● Work task
In the listing below, locate the lines that hold the string "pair". Copy those lines.

##########

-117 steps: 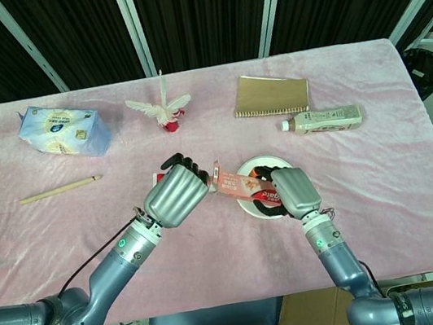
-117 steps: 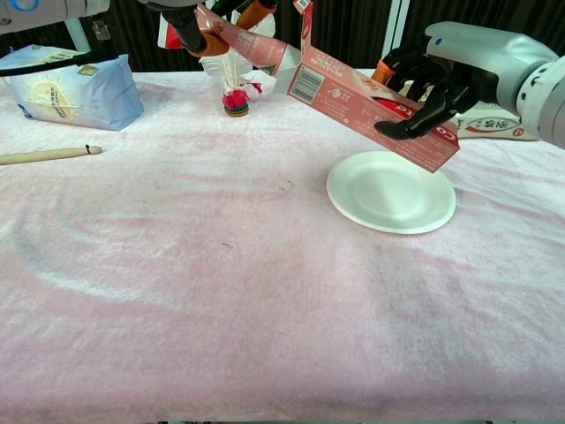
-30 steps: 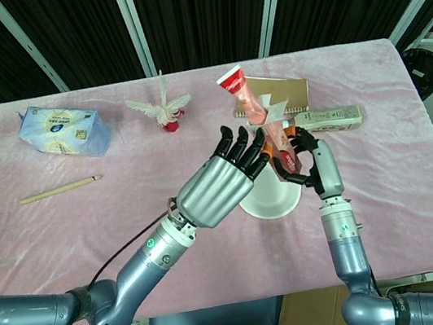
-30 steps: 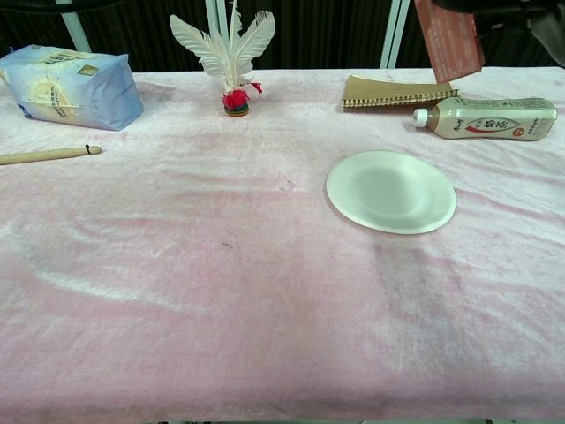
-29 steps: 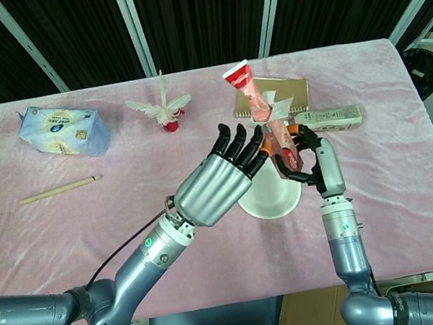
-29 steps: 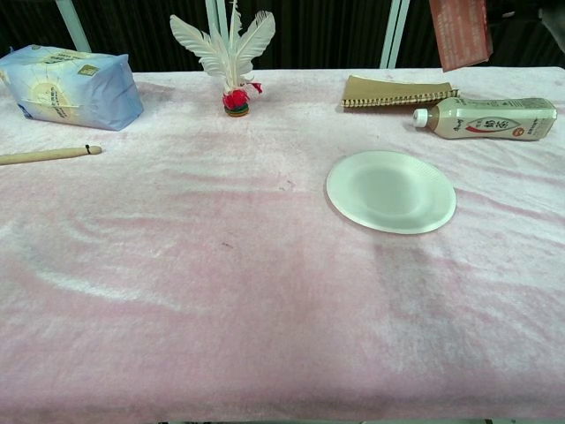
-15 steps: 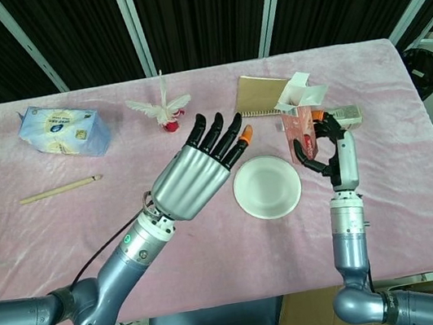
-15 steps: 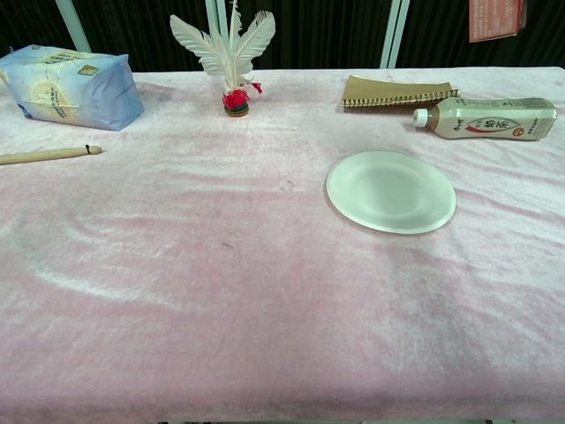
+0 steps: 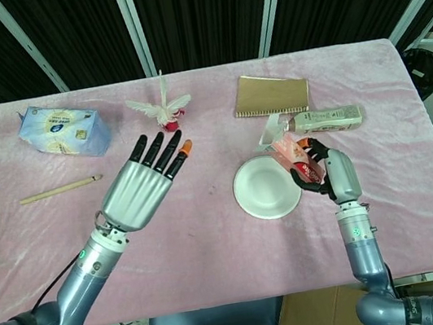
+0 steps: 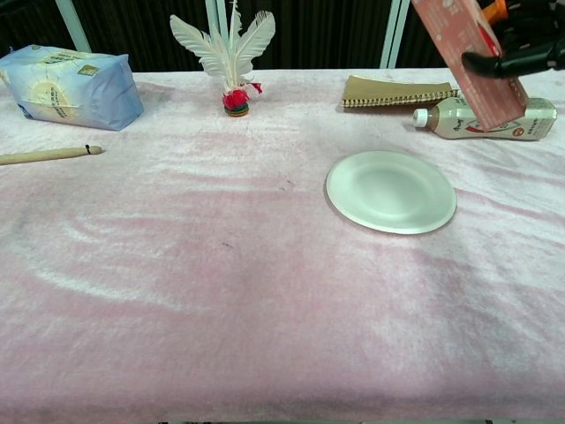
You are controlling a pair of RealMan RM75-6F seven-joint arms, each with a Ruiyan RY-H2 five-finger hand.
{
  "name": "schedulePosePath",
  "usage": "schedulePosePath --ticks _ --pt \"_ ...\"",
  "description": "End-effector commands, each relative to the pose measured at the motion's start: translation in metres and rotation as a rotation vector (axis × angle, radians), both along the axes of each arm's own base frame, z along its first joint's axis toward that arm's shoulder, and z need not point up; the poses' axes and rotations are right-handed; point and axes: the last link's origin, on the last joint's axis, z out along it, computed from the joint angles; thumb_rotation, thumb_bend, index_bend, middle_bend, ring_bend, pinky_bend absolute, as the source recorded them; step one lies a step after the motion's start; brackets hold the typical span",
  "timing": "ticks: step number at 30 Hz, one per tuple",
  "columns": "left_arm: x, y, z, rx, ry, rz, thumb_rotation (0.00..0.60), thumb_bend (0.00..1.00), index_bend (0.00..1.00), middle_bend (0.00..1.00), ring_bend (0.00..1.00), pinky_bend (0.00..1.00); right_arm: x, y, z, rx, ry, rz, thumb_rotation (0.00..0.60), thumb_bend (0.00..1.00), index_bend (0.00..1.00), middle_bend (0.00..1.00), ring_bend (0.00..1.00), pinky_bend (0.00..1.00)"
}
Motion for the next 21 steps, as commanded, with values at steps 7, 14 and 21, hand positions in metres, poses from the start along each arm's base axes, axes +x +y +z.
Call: schedulePosePath --ticks 7,14,21 --pt "-0.069 -0.014 0.022 -0.023 -0.067 0.125 0.600 0.03 0.13 0.13 0.18 0.28 -0.019 0.007 -0.031 0.135 0.232 -0.023 0.600 0.40 0.44 0.42 0.42 0.48" --pt "-0.117 -0.028 0.037 -0.039 -0.111 0.197 0.600 0.03 0.13 0.13 0.18 0.27 -0.029 0.012 -0.055 0.185 0.343 -0.026 0.600 0.40 0.44 0.42 0.40 0.46" --pt "-0.151 -0.035 0.045 -0.045 -0.115 0.261 0.600 0.03 0.13 0.13 0.16 0.26 -0.029 0.016 -0.077 0.205 0.402 -0.020 0.600 0.37 0.42 0.37 0.35 0.37"
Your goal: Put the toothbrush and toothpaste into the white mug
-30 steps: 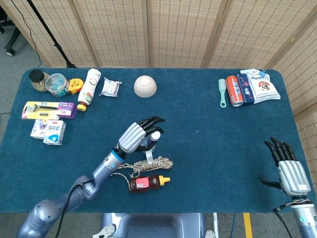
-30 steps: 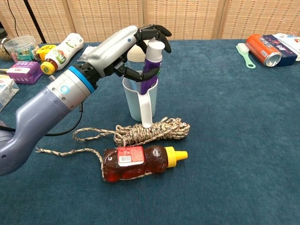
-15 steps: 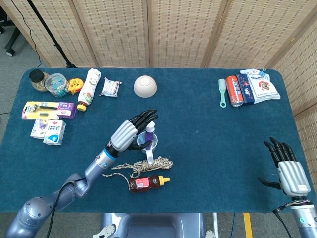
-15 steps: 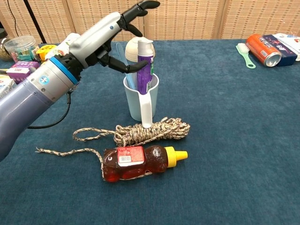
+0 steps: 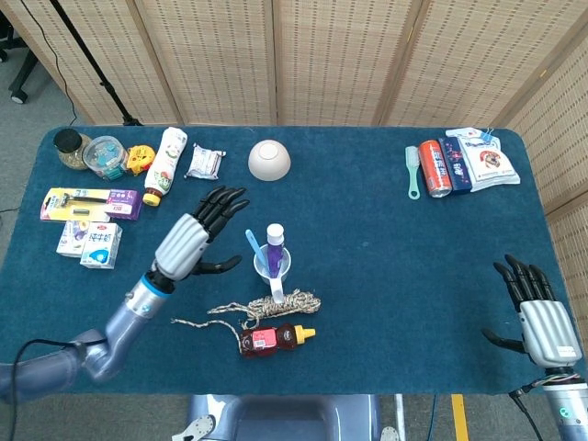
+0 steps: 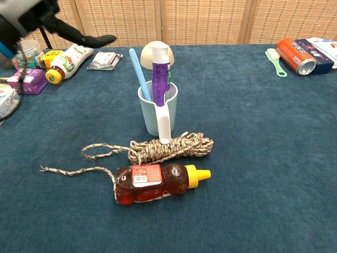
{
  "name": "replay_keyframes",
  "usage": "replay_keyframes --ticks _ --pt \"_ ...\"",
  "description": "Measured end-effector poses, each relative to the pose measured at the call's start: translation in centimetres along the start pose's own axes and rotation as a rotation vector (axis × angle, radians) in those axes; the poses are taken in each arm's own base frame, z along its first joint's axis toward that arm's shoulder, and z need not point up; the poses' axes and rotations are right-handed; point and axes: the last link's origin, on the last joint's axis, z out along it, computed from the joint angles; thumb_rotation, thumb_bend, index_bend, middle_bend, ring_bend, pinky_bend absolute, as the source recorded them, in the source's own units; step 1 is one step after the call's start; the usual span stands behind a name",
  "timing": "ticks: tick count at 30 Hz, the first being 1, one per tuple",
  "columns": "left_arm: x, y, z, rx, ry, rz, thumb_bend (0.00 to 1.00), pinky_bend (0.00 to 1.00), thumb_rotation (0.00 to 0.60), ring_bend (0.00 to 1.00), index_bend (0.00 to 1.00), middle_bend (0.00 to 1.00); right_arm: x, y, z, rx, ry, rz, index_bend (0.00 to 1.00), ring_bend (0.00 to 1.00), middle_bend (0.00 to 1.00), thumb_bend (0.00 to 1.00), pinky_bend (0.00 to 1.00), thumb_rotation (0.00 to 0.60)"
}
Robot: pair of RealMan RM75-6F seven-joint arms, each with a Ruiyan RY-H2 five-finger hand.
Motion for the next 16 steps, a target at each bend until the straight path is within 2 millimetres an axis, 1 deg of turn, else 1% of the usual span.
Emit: replay_keyframes --ticks 2,3,5,6,8,9,11,12,15,16 --pt "2.0 -0.1 -1.5 0.045 -0.011 0.058 0.20 0.00 0.600 0.00 0.00 0.00 0.1 0.0 -0.1 -0.003 0.005 -0.012 0.00 0.00 0.00 0.00 0.00 0.600" --pt "3.4 -0.2 -2.7 0.083 -0.021 0.103 0.20 0.00 0.600 0.00 0.00 0.00 0.2 0.0 -0.1 -0.005 0.008 -0.021 0.00 0.00 0.00 0.00 0.00 0.600" --pt "5.4 -0.6 -5.0 0.157 -0.040 0.178 0.19 0.00 0.600 0.00 0.00 0.00 0.3 0.1 -0.2 -0.011 0.015 -0.043 0.00 0.00 0.00 0.00 0.00 0.600" --pt "6.6 -1.1 -7.1 0.221 -0.054 0.231 0.19 0.00 0.600 0.00 0.00 0.00 0.3 0.1 -0.2 -0.015 0.021 -0.062 0.00 0.00 0.00 0.00 0.00 0.600" --pt "8.2 -1.8 -10.4 0.320 -0.075 0.293 0.19 0.00 0.600 0.00 0.00 0.00 0.4 0.1 -0.2 -0.023 0.031 -0.092 0.00 0.00 0.00 0.00 0.00 0.600" --pt "9.0 -2.0 -12.6 0.385 -0.087 0.319 0.19 0.00 0.600 0.00 0.00 0.00 0.4 0.0 -0.3 -0.029 0.037 -0.109 0.00 0.00 0.00 0.00 0.00 0.600" --pt "9.7 -2.2 -15.8 0.476 -0.101 0.339 0.19 0.00 0.600 0.00 0.00 0.00 0.4 0.0 -0.3 -0.038 0.043 -0.124 0.00 0.00 0.00 0.00 0.00 0.600" --pt "10.0 -2.1 -17.7 0.528 -0.104 0.346 0.19 0.00 0.600 0.00 0.00 0.00 0.4 -0.1 -0.4 -0.042 0.045 -0.125 0.00 0.00 0.00 0.00 0.00 0.600" --pt "10.5 -1.9 -21.5 0.623 -0.100 0.355 0.19 0.00 0.600 0.00 0.00 0.00 0.4 -0.2 -0.5 -0.049 0.045 -0.123 0.00 0.00 0.00 0.00 0.00 0.600" --pt "10.6 -1.8 -22.5 0.644 -0.095 0.358 0.19 0.00 0.600 0.00 0.00 0.00 0.4 -0.2 -0.5 -0.051 0.045 -0.123 0.00 0.00 0.00 0.00 0.00 0.600"
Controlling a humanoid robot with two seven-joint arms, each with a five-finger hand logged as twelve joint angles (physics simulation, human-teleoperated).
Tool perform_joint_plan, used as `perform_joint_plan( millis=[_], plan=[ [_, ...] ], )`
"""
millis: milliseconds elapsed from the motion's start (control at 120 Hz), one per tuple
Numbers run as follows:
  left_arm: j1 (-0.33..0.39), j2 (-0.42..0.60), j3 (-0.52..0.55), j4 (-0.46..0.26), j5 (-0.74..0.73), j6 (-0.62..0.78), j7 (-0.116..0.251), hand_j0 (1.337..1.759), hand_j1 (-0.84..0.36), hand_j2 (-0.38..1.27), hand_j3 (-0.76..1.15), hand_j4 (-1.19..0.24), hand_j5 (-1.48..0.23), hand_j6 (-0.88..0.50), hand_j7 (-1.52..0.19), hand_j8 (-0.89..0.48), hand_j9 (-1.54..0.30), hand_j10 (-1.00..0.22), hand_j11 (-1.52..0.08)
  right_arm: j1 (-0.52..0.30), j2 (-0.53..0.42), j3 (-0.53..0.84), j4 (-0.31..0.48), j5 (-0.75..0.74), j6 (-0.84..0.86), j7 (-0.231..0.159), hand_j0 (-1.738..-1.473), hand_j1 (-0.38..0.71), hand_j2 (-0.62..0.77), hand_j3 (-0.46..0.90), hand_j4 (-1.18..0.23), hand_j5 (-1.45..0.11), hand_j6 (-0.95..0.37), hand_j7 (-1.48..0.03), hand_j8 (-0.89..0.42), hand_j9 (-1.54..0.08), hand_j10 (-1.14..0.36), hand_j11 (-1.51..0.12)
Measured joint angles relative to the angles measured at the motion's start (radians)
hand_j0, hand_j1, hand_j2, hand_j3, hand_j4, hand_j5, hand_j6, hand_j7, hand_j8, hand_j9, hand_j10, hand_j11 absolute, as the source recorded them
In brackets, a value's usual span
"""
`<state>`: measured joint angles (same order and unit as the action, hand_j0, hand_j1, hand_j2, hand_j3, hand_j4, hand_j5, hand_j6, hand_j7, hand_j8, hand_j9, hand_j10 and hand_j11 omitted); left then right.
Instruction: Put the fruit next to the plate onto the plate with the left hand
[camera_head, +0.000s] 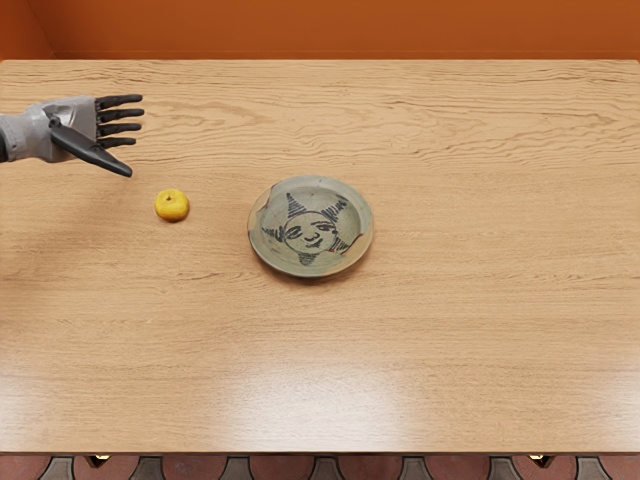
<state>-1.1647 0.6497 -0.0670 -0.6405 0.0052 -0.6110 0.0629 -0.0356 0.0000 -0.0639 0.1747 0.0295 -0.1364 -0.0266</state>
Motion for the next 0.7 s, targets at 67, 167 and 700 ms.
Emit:
perform_joint_plan(
  millis=[67, 167, 700],
  plan=[
    [-0.001, -0.001, 0.000, 0.000, 0.002, 0.000, 0.000, 1.658, 0.35, 0.00, 0.00, 0.00, 0.00, 0.00, 0.00, 0.00, 0.00, 0.00, 0.00, 0.002, 0.000, 0.000, -0.001, 0.000, 0.000, 0.001, -1.658, -0.31, -0.01, 0.00, -0.03, -0.04, -0.03, -0.04, -0.03, -0.04, -0.03, -0.04],
    [-0.025, 0.000, 0.000, 0.001, 0.024, 0.000, 0.000, 1.658, 0.35, 0.00, 0.00, 0.00, 0.00, 0.00, 0.00, 0.00, 0.00, 0.00, 0.00, 0.001, 0.000, 0.000, -0.001, 0.000, 0.000, -0.001, -1.658, -0.31, -0.01, 0.00, -0.03, -0.04, -0.03, -0.04, -0.03, -0.04, -0.03, -0.04],
    [-0.295, 0.033, 0.160, -0.216, 0.544, 0.000, 0.018, 1.658, 0.35, 0.00, 0.00, 0.00, 0.00, 0.00, 0.00, 0.00, 0.00, 0.00, 0.00, -0.004, 0.000, 0.000, -0.003, 0.000, 0.000, -0.005, -1.658, -0.31, -0.01, 0.00, -0.03, -0.04, -0.03, -0.04, -0.03, -0.04, -0.03, -0.04]
  ],
)
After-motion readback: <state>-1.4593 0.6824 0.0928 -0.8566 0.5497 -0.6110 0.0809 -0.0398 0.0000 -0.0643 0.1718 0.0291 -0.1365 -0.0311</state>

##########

● Exercise answer
You are controlling a pair of RealMan RM75-6F seven-joint arms, each with a Ruiyan RY-H2 five-finger hand.
Robot: pair of RealMan RM75-6F seven-joint arms, each with a Ruiyan RY-H2 five-finger hand.

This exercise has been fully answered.